承認される見通しの第一三共製のワクチンは「ダイチロナ」で、米ファイザー製や米モデルナ製と同じくメッセンジャーRNAを利用している。第一三共は国内で既存のメッセンジャーRNAワクチンを2回接種済みの18歳以上の約5000人を対象に、最終段階の臨床試験(治験)を実施。その結果、既存のワクチンを3回打った場合と同等の効果が得られたとして、1月に接種3回目の追加用として製造販売承認を申請していた。
厚労省の部会は詳しい審議内容について「企業の知的財産などが開示されている」などとして非公開にしているが、厚労省関係者によると、第一三共製ワクチンの治験結果を他社の既存データと比較した結果、接種の有効性と安全性が評価された。この日同時に審議された昨年11月申請の塩野義製薬(大阪市中央区)製「組み換えタンパクワクチン」の「コブゴーズ」の承認了承は今回見送られ、継続審議になった。
国内では、2021年2月に米ファイザー製のワクチンが承認され、その後米モデルナ製や英アストラゼネカ製が相次いで承認され、同年春から国内の大規模接種が始まった。厚労省によると、1、2回目の接種は対象者の約81%に当たる1億人以上が、3回目は70%近くの8000万人以上が接種したが、4回目以降は接種率が下がり、6回目については1800万人程度にとどまっている。

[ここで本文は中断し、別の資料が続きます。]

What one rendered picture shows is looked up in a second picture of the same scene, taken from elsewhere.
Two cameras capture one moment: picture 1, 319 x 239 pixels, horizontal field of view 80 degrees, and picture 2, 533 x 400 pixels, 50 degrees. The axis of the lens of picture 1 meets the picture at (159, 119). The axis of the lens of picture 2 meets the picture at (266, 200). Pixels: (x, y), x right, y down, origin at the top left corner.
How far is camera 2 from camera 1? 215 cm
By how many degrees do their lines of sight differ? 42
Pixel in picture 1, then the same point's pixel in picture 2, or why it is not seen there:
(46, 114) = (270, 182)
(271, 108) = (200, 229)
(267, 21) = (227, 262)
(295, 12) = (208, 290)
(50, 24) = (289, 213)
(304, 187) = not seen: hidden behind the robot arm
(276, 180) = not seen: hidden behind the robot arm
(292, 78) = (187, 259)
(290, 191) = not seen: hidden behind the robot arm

政府は5月8日に新型コロナウイルス感染症の感染法上の位置付けを季節性インフルエンザと同じ5類に移行し、感染状況把握も定点医療機関からの報告という形になった。その後感染者は微増傾向が続き、厚労省が7月28日に公表した1定点医療機関当たりの感染者数は13.91人となり、専門家は「明らかに流行の第9波だ」と指摘している。こうした国内流行のウイルスの大半はオミクロン株派生型の「XBB」で、この型は免疫逃避力が従来のウイルスと比べて強いとされる。
このため政府はXBBによる流行に対応するため、米ファイザー製の2000万回分と米モデルナ製の500万回分を追加購入することで両社と合意。9月以降接種可能な人を対象に順次接種する方針だ。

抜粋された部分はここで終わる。